[Dataset excerpt Boundary: Start]
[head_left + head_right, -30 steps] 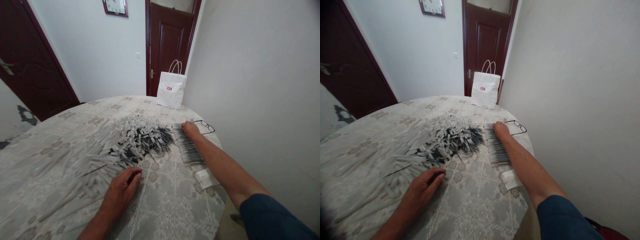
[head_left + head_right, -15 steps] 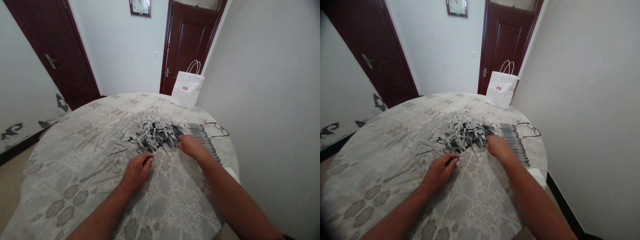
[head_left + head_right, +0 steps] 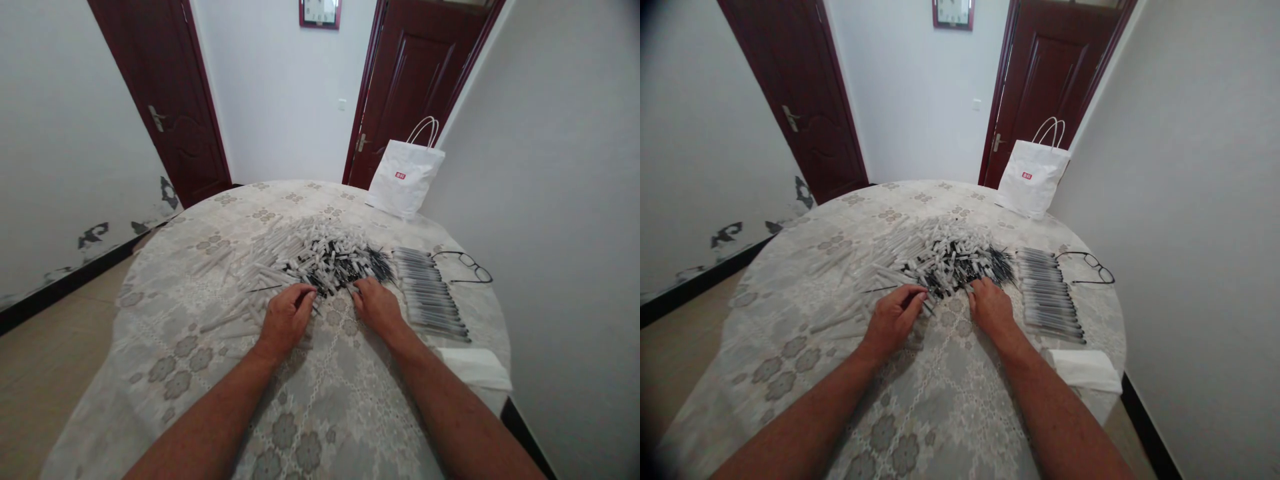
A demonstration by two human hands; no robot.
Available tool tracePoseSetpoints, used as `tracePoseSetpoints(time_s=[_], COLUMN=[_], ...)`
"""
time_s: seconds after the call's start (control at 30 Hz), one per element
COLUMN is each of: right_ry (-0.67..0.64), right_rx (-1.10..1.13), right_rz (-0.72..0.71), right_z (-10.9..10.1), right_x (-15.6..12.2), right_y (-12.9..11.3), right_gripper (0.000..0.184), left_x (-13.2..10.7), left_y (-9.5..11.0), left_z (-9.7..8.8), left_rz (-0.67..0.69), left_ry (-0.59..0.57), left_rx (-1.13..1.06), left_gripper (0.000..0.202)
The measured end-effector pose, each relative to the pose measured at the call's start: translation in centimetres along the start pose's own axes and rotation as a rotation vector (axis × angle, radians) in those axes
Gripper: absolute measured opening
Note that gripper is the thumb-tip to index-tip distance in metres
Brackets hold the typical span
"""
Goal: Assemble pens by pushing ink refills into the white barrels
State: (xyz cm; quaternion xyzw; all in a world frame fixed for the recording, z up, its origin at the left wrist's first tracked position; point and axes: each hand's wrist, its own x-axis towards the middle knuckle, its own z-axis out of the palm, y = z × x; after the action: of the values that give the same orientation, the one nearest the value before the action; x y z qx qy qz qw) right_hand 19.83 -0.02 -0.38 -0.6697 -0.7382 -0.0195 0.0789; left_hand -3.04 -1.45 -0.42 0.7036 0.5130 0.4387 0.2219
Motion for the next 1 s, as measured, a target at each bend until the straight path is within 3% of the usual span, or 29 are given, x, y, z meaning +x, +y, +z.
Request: tracePoseSetpoints(time_s=[0.47,0.73,0.93,1.0], right_ry=[-0.02,-0.042,0.045,0.125], right_rx=[-0.105,-0.112,-0.053,0.011], right_rz=[-0.007,0.013,0.086,0.047], right_z=[1.3,1.3,1.5,1.6], right_x=[0.2,0.4,0.5,0.5], right_y=[-1.7,-1.6,-0.9,-0.4], right_gripper=[0.021,0.025,0.019,0.016], left_x=[0.6,1.0,1.3,1.2], left_y=[-0.8,-1.4,-2.2,-2.1], left_z=[-0.7,-1.7,-3.2,-3.9], left_rz=[-0.056,0.052,0.091,0.095], left_ry=[0.077,0.129,0.175,0.134], left_rx=[-0.013,0.198,0.367,0.365], left_gripper=[0.026,0.023,0.023,0.022])
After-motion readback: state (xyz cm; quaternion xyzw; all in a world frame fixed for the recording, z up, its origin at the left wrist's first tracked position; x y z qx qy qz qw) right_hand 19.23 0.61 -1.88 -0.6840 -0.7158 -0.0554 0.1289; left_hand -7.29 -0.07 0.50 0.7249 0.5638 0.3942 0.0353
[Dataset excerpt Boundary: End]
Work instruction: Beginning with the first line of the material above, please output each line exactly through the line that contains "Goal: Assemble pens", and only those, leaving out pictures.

Response to this task:
[head_left + head_right, -30 steps] 
[head_left + head_right, -15 steps] 
[head_left + head_right, +0 steps] 
A demonstration by two human hands; no robot.
Available tool tracePoseSetpoints, used as `tracePoseSetpoints(time_s=[_], COLUMN=[_], ...)`
"""
time_s: seconds after the call's start (control at 30 Hz), one per element
COLUMN is each of: right_ry (-0.67..0.64), right_rx (-1.10..1.13), right_rz (-0.72..0.71), right_z (-10.9..10.1), right_x (-15.6..12.2), right_y (-12.9..11.3), right_gripper (0.000..0.184), left_x (-13.2..10.7), left_y (-9.5..11.0), left_z (-9.7..8.8), left_rz (-0.67..0.69), left_ry (-0.59..0.57), left_rx (-1.13..1.06), left_gripper (0.000..0.202)
The measured end-effector pose, each relative to the pose measured at the call's start: translation in centimetres along the start pose's own axes and rotation as a rotation vector (axis × angle, radians) in those axes
Gripper: absolute measured opening
Note that gripper is the thumb-tip to index-tip distance in metres
Brackets hold the typical span
"""
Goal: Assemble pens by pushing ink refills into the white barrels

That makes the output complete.